**RECORDS SHOWN:**
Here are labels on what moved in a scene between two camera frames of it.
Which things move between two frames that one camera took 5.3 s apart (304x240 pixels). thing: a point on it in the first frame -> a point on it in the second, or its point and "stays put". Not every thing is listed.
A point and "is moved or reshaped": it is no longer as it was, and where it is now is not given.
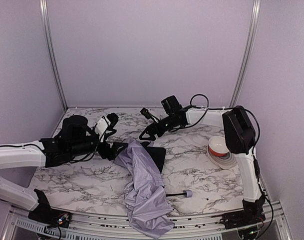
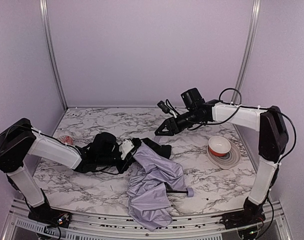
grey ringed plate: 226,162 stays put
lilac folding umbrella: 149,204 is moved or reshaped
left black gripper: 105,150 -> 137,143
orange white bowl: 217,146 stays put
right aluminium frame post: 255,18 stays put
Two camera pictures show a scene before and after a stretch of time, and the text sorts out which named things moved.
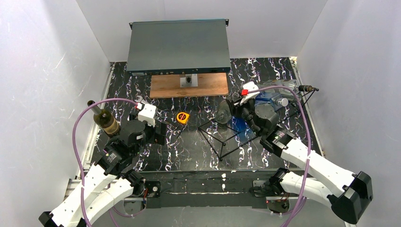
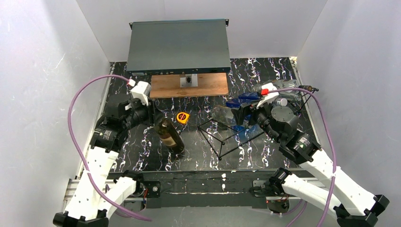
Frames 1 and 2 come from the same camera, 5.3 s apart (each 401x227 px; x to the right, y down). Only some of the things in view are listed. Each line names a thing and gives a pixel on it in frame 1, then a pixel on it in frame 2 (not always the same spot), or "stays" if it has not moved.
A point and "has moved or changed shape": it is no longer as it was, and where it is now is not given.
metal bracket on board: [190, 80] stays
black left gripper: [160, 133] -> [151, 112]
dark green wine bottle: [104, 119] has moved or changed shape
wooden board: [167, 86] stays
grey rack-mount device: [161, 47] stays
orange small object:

**YOUR ASSIGNMENT:** Show, from the listing above, every line holding the word "apart".

**RESPONSE BOX:**
Which things move between two frames that one camera took 5.3 s apart (304x240 pixels). thing: a point on it in the first frame -> a point on it in the second, or its point and "stays put". Not every thing is listed.
Frames 1 and 2 come from the same camera, 5.3 s apart (each 401x227 px; x to the right, y down). Only some of the things in view are listed. Each line names a thing and gives a pixel on it in frame 1, then a pixel on it in frame 2 (not always the same spot), or "stays" if it has not moved.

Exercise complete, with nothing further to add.